Synthesis and evaluation of a new class of nifedipine analogs with T-type calcium channel blocking activity

We have synthesized a novel series of 18 dialkyl 1,4-dihydro-4-(2′alkoxy-6′-pentadecylphenyl)-2,6-dimethyl-3,5 pyddine dicarboxylates from anacardic acid, a natural compound found in cashew nut shells, and investigated their blocking action on L- and T-type calcium channels transiently expressed in tSA-201 cells. The IC₅₀ values for L-type calcium channel block obtained with the series ranged from 1 to ∼40 μM, with higher affinities being favored by increasing the size of the alkoxy group on the 4-phenyl ring and ester substituent in the 3,5 positions. A detailed analysis of the strongest L-type channel blocker of the series (PPK-12) revealed that block was poorly reversible and mediated an apparent speeding of the time course of inactivation.

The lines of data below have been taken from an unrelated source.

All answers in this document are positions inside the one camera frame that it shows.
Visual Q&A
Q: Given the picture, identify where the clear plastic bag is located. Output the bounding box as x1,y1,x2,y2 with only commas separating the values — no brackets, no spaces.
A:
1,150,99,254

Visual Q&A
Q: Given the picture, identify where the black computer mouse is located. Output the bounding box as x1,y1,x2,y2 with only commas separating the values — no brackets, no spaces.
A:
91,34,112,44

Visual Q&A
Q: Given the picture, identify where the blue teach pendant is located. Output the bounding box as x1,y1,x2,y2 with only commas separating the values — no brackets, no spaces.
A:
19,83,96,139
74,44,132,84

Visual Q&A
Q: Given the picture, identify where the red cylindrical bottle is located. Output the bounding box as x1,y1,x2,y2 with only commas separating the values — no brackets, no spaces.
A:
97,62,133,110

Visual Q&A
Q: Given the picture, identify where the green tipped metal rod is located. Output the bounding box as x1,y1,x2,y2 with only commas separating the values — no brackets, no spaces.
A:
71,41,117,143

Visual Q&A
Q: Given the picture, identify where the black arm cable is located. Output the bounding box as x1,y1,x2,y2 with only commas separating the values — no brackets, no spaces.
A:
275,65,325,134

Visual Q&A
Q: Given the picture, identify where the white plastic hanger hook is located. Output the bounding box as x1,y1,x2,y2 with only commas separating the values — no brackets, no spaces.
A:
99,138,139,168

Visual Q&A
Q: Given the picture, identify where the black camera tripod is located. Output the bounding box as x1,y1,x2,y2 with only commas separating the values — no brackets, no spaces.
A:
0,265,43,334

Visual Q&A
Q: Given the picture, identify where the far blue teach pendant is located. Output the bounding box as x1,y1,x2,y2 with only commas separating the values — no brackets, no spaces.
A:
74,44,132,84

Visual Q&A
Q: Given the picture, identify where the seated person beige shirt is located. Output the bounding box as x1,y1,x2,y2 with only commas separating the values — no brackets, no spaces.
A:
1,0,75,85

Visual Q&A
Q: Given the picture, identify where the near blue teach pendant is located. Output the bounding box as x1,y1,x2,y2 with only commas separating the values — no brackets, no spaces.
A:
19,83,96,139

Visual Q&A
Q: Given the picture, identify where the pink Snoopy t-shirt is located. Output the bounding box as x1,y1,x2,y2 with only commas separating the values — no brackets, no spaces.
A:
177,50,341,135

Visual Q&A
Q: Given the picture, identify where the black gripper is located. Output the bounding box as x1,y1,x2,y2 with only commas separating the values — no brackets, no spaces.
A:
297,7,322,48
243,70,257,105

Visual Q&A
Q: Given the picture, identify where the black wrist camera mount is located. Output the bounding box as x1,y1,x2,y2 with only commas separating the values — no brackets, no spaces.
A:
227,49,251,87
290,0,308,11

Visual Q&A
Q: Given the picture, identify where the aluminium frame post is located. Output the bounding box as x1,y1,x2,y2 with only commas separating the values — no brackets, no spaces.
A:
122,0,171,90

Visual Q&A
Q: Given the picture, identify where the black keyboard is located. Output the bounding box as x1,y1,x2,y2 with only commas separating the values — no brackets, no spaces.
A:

Moreover, in the presence of PPK-12, the midpoint of the steady state inactivation curve was shifted by 20 mV toward more hyperpolarized potentials, resulting in an increase in blocking efficacy at more depolarized holding potentials. Surprisingly, PPK-12 blocked T- and L-type calcium channels with similar affinities. One of the weakest L-type channel inhibitors (PPK-5) exhibited a T-type channel affinity that was similar to that seen with PPK-12, resulting in a 40-fold selectivity of PPK-5 for T- over L-type channels. Thus, dialkyl 1,4-dihydro-4-(2′alkoxy-6′-pentadecylphenyl)-2,6-dimethyl-3,5 pyridine dicarboxylates may serve as excellent candidates for the development of T-type calcium-channel specific blockers.